### What you should do
Copy every line from the records that holds the word "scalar".

:: Data provided

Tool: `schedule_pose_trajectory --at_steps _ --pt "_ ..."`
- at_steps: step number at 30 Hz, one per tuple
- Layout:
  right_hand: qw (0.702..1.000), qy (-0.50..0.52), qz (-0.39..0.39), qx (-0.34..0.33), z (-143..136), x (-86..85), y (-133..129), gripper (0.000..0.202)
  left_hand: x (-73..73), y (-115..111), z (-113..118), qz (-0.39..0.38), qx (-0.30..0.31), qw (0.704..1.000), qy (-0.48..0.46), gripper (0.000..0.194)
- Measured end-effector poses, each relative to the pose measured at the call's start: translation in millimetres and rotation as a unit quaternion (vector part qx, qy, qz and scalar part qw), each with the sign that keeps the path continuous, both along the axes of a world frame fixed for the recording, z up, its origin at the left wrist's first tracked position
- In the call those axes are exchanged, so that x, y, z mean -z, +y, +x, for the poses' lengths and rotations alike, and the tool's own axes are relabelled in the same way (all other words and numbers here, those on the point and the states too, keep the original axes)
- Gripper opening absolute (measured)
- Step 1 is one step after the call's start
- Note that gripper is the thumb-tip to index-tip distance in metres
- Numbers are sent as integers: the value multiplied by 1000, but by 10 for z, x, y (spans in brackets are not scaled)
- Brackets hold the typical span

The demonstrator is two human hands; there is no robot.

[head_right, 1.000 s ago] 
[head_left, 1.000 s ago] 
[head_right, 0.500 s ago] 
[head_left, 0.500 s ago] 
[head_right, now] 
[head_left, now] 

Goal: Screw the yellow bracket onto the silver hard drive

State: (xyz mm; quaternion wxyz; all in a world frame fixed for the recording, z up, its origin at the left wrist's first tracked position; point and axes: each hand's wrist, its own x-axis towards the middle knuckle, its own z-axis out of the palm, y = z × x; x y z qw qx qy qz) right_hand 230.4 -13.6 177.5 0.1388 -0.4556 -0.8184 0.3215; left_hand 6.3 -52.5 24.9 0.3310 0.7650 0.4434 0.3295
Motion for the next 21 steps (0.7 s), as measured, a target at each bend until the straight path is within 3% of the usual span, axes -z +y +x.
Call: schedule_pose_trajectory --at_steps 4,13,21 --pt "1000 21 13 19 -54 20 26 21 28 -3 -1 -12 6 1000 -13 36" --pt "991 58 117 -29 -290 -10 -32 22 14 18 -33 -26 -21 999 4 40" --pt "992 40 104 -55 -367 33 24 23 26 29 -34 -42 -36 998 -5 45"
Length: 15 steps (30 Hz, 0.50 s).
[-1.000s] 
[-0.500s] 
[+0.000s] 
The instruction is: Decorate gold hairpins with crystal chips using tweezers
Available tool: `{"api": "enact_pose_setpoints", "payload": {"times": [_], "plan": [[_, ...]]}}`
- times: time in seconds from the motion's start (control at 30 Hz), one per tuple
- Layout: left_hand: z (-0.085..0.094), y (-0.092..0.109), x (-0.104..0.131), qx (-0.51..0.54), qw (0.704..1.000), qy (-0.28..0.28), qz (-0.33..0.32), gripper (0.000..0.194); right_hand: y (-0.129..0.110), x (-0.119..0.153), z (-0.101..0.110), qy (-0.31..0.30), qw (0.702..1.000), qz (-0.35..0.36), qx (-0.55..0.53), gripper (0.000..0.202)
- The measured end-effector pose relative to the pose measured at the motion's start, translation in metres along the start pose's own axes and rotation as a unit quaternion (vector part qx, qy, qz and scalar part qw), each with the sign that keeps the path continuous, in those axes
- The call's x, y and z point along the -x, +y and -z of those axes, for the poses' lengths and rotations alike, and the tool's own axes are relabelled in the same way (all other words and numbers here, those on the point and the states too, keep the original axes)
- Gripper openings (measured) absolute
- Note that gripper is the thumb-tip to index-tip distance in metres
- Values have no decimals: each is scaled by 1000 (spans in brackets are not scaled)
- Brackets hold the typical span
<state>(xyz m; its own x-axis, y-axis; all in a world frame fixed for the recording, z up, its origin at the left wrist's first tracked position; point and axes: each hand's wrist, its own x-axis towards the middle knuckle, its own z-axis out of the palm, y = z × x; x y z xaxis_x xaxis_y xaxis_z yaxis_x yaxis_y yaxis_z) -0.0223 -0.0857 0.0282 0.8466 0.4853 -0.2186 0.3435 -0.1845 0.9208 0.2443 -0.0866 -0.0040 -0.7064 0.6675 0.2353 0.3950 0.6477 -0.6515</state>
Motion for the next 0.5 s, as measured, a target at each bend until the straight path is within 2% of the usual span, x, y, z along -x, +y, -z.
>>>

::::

### Your solution
- Measured end-effector poses, each relative to the pose measured at the call's start: translation in millimetres and rotation as a unit quaternion (vector part qx, qy, qz and scalar part qw), each with the sign that keeps the path continuous, both along the axes of a world frame fixed for the recording, z up, its origin at the left wrist's first tracked position
- The measured end-effector pose relative to the pose measured at the motion's start, translation in metres along the start pose's own axes and rotation as a unit quaternion (vector part qx, qy, qz and scalar part qw), each with the sign that keeps the path continuous, in those axes

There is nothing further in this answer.